Work task ->
The lines needed are those below that contain the word "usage"; copy each one.

Records from a data collection
::::::::::

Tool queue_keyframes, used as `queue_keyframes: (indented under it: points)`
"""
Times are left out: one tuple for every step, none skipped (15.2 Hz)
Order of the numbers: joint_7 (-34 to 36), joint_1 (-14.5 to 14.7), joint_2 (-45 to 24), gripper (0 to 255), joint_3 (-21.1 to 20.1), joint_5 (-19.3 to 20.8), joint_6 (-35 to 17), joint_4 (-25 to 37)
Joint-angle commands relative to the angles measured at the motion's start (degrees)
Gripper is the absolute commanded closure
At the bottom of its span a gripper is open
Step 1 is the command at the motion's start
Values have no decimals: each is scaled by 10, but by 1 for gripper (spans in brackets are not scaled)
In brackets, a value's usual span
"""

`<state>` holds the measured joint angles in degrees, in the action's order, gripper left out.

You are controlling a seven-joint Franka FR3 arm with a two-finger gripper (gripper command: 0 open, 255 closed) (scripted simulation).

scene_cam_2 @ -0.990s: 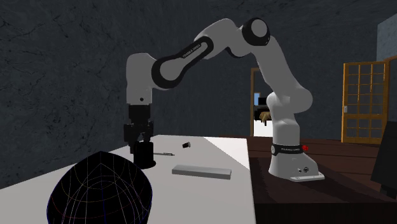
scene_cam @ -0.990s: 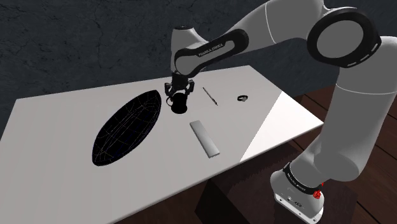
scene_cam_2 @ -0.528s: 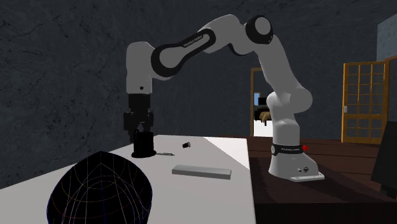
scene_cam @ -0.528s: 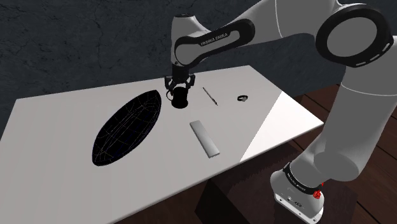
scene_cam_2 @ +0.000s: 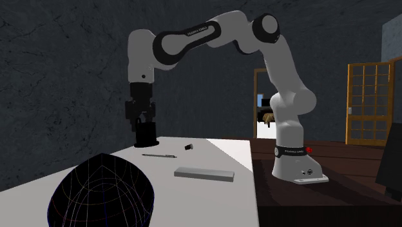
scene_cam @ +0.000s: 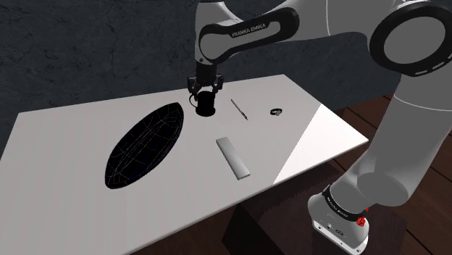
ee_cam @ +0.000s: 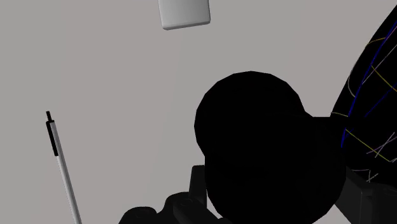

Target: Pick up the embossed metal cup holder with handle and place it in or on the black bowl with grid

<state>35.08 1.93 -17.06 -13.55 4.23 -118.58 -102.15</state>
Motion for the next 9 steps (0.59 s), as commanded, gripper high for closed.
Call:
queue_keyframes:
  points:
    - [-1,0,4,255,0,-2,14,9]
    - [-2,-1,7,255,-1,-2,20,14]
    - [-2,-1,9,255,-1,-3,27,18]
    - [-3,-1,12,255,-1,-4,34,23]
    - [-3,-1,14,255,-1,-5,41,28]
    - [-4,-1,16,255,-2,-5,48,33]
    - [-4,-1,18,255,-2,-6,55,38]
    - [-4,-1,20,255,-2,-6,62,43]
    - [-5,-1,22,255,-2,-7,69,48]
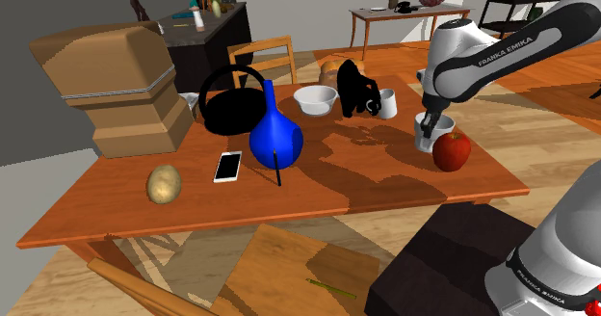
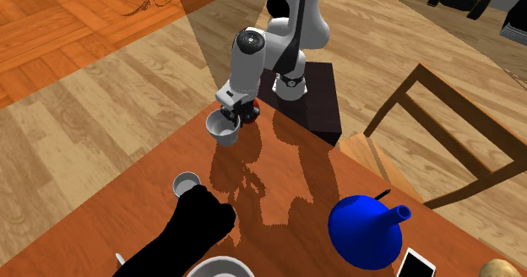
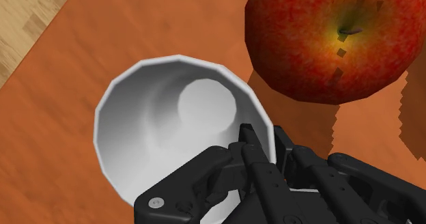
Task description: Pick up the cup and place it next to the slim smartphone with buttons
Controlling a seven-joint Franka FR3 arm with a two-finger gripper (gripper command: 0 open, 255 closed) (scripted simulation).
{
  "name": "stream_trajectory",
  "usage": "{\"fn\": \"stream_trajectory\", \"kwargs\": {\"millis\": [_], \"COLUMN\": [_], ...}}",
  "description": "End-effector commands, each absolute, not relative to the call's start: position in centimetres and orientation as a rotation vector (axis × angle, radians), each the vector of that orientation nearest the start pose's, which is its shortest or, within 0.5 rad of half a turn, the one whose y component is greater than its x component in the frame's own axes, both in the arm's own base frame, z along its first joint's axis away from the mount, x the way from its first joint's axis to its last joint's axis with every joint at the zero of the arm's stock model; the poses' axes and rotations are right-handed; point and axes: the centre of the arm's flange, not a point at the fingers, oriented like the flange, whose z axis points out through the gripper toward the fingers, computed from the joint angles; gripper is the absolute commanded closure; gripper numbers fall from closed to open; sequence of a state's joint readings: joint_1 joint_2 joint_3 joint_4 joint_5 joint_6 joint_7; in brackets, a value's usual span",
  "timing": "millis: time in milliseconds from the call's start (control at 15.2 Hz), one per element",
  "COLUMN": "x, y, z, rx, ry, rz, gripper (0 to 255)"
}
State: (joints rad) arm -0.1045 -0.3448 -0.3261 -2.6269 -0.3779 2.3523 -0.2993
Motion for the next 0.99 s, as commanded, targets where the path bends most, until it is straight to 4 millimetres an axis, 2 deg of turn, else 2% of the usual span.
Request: {"fn": "stream_trajectory", "kwargs": {"millis": [0, 924], "x": [37.4, 37.4], "y": [-17.3, -17.3], "z": [36.2, 43.6], "rx": [-3.313, -3.313], "ry": [-0.237, -0.237], "rz": [-0.006, -0.006], "gripper": [255, 255]}}
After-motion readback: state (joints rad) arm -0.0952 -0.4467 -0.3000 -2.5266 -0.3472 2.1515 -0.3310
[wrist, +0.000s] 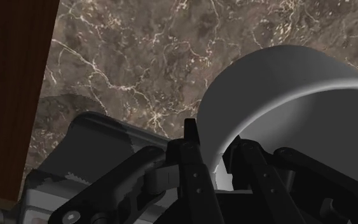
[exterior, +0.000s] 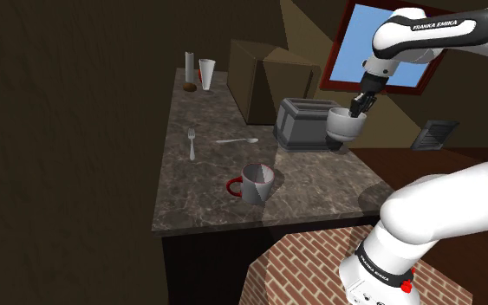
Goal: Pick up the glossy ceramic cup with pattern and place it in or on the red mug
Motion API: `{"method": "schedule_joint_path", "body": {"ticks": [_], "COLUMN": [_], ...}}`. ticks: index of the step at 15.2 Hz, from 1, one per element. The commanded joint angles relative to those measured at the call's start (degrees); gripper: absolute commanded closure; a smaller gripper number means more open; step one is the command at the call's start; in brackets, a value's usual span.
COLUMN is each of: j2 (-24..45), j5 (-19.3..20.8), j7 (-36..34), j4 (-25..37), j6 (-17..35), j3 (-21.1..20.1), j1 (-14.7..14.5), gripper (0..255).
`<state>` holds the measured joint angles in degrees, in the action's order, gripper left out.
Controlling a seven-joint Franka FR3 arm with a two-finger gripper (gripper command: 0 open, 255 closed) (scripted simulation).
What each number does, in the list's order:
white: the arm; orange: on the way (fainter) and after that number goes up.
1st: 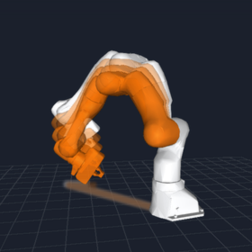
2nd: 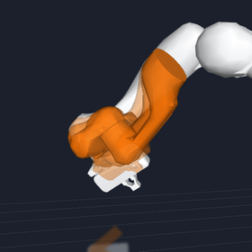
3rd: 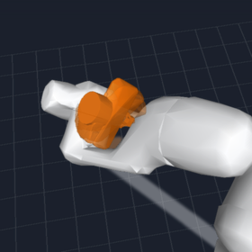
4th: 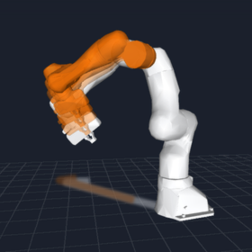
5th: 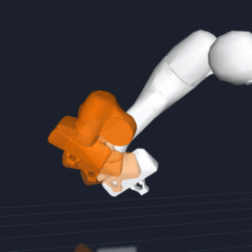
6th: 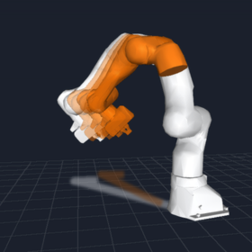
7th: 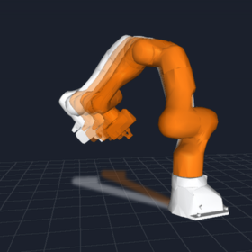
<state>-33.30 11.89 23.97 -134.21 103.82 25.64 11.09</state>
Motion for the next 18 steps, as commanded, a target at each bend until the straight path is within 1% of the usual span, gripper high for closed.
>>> {"method": "schedule_joint_path", "body": {"ticks": [1,5,10,18], "j2": [-1.98,-4.96,-7.11,-6.6], "j5": [-0.74,-2.87,-6.34,-12.56], "j7": [-3.2,-8.96,-16.07,-27.3], "j4": [-2.06,-4.71,-6.59,-6.17], "j6": [-0.23,-1.06,-1.74,-1.77], "j3": [-2.76,-7.94,-14.27,-24.13], "j1": [-0.54,-2.02,-4.59,-9.44], "gripper": [255,255,255,255]}}
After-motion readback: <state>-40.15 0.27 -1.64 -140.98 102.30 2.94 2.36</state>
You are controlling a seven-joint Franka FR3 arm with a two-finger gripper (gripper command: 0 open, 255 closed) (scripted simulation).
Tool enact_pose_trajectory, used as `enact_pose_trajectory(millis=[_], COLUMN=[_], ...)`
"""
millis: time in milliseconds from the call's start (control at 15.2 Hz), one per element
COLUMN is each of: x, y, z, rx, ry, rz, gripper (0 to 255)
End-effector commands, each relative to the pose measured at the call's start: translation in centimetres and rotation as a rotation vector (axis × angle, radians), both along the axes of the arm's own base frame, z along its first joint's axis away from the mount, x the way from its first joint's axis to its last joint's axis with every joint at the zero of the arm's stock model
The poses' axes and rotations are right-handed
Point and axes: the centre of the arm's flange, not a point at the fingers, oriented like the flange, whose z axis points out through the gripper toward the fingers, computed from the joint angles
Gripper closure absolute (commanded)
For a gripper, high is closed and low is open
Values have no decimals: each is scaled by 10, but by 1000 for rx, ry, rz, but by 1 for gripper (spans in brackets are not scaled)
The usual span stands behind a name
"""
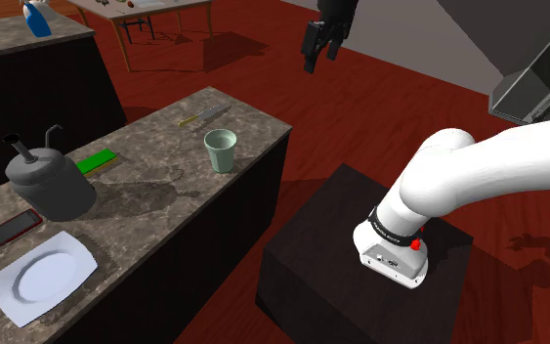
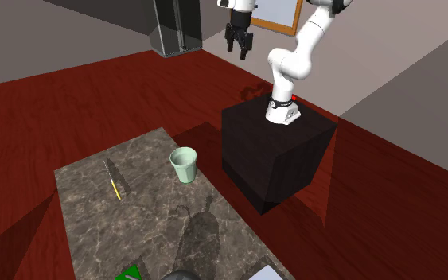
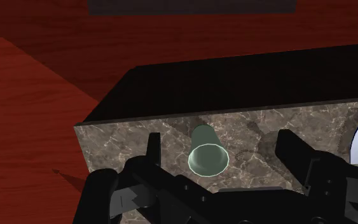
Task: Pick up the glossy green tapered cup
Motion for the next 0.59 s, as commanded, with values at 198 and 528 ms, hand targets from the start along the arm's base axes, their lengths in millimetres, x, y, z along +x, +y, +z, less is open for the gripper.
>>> enact_pose_trajectory(millis=[198,528], x=[23,63], y=[12,31], z=[-30,-80], rx=[-11,-29], ry=[-4,-11], rz=[-4,-10], gripper=[0,0])
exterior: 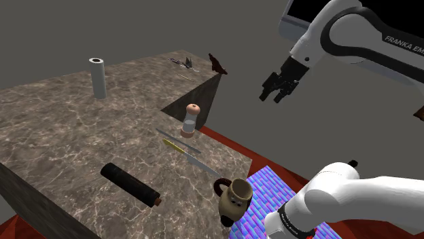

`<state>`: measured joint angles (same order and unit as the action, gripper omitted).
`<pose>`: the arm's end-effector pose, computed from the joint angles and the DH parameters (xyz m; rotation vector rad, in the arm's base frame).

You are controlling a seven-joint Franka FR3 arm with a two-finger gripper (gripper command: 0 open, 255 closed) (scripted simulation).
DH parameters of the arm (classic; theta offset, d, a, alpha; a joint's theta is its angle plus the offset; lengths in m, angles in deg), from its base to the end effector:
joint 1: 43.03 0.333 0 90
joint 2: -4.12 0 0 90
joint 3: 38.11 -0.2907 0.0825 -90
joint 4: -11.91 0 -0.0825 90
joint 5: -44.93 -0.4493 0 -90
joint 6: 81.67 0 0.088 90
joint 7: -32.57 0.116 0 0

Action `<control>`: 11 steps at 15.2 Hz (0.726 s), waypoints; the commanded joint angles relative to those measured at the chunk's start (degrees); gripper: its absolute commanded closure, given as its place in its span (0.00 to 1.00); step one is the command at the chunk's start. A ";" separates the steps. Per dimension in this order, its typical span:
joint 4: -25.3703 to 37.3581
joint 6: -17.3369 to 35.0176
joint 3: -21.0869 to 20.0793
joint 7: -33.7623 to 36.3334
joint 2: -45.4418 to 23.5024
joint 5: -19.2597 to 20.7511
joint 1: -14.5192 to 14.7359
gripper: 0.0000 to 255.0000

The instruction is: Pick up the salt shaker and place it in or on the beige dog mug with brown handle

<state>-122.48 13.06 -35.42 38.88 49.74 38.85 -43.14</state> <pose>0.3969 -0.0107 0.5818 -2.9862 0.2243 -0.1471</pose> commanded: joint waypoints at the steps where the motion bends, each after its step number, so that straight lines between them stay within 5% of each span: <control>1: 0.00 0.00 0.00 0.00 0.00 0.00 0.00 0.00; 11: 4.98 13.15 -3.20 1.66 -20.16 -2.61 2.20 0.00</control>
<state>-117.58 24.68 -38.48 40.62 31.42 36.40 -41.06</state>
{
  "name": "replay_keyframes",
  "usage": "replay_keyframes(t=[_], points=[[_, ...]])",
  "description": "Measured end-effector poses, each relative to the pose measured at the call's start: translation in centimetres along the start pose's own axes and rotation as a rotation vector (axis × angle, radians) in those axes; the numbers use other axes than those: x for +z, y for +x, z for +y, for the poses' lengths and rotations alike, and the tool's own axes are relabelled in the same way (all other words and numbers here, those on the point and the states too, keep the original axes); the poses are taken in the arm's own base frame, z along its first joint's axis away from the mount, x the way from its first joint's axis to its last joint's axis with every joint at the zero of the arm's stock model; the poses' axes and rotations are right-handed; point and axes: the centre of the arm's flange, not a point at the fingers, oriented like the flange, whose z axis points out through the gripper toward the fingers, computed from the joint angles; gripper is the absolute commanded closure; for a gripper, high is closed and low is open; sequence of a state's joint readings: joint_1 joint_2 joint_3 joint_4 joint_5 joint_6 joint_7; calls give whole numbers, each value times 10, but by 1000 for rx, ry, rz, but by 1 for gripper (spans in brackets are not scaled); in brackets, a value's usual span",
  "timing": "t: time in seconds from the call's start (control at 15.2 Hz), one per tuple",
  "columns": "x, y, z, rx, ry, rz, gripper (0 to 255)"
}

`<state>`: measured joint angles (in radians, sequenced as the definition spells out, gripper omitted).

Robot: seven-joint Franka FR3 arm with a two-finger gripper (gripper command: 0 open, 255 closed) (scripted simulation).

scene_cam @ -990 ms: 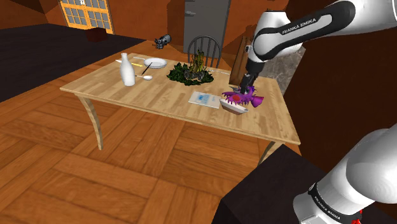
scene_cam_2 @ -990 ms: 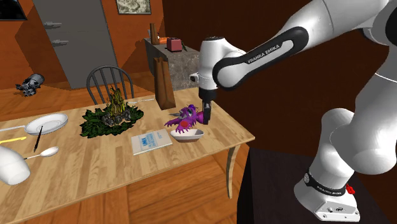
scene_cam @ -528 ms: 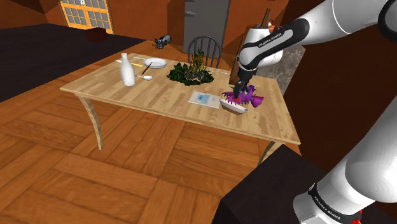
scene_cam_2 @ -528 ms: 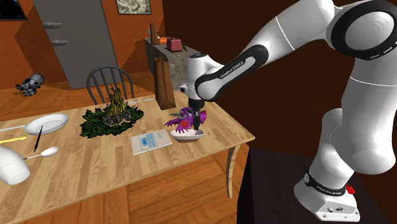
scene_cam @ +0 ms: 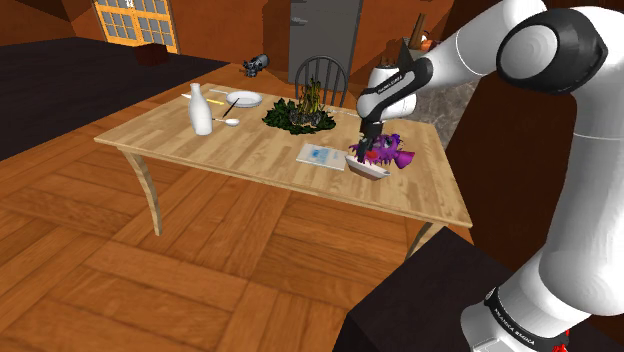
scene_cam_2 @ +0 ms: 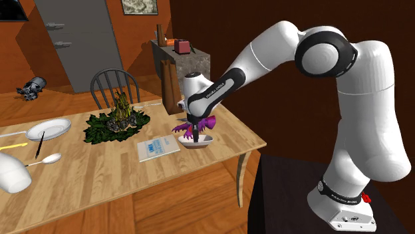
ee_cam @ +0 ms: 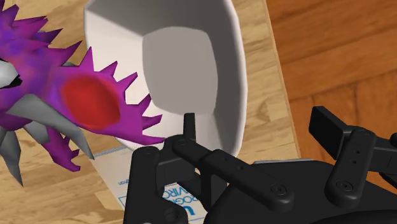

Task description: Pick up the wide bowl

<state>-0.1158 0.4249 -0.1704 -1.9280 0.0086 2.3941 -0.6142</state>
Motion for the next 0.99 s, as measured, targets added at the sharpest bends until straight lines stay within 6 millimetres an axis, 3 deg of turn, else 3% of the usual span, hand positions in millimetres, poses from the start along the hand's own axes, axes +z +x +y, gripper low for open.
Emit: replay_keyframes(t=[0.53, 0.59, 0.99], points=[[43, 3, 2, -6, 0, -2, 0], [45, 3, 1, -6, 1, -2, 255], [45, 5, 1, -8, 0, 1, 255]])
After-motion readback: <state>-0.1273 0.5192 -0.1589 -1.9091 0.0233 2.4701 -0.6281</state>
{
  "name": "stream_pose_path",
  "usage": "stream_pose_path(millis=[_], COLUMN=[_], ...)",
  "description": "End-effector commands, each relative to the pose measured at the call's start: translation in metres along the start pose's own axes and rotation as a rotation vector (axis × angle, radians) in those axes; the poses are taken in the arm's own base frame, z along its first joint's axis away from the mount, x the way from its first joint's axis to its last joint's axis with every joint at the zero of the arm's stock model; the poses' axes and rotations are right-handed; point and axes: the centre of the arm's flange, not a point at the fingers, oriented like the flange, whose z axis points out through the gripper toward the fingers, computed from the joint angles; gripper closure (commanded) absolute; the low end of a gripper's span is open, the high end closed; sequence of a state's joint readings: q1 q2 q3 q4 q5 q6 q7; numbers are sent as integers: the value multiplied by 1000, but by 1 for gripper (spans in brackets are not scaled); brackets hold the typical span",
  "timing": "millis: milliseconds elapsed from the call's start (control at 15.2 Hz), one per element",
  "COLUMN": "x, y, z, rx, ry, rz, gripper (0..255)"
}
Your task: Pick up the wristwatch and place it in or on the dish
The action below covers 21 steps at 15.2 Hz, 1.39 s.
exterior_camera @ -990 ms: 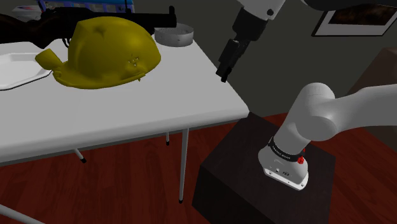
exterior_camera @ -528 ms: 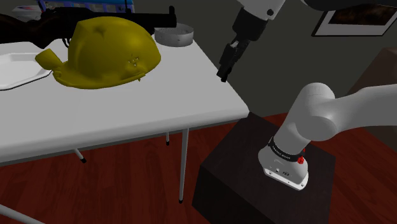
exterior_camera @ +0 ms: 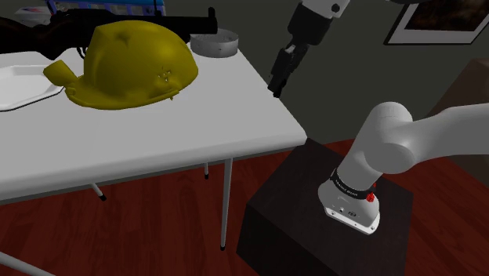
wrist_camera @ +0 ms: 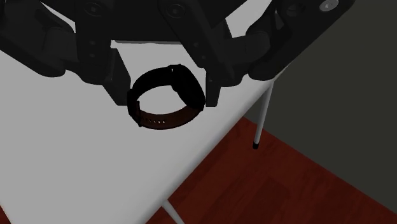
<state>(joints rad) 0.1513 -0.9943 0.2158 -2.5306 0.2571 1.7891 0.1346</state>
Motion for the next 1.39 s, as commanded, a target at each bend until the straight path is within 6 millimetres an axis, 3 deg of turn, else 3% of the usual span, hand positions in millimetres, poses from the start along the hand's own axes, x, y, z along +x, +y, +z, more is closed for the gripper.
stream_pose_path(millis=[0, 1254, 1320], x=[3, 25, 37], y=[-1, -11, -5], z=[-10, -106, -104], rx=[0, 0, 0], ry=[0, 0, 0], rz=[0, 0, 0], gripper=[255, 255, 255])
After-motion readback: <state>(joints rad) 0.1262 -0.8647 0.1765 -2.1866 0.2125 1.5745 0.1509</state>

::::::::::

Written solution ->
  "usage": "{\"fn\": \"stream_trajectory\", \"kwargs\": {\"millis\": [_], \"COLUMN\": [_], ...}}",
  "usage": "replay_keyframes(t=[_], points=[[_, ...]])",
  "usage": "stream_pose_path(millis=[_], COLUMN=[_], ...)",

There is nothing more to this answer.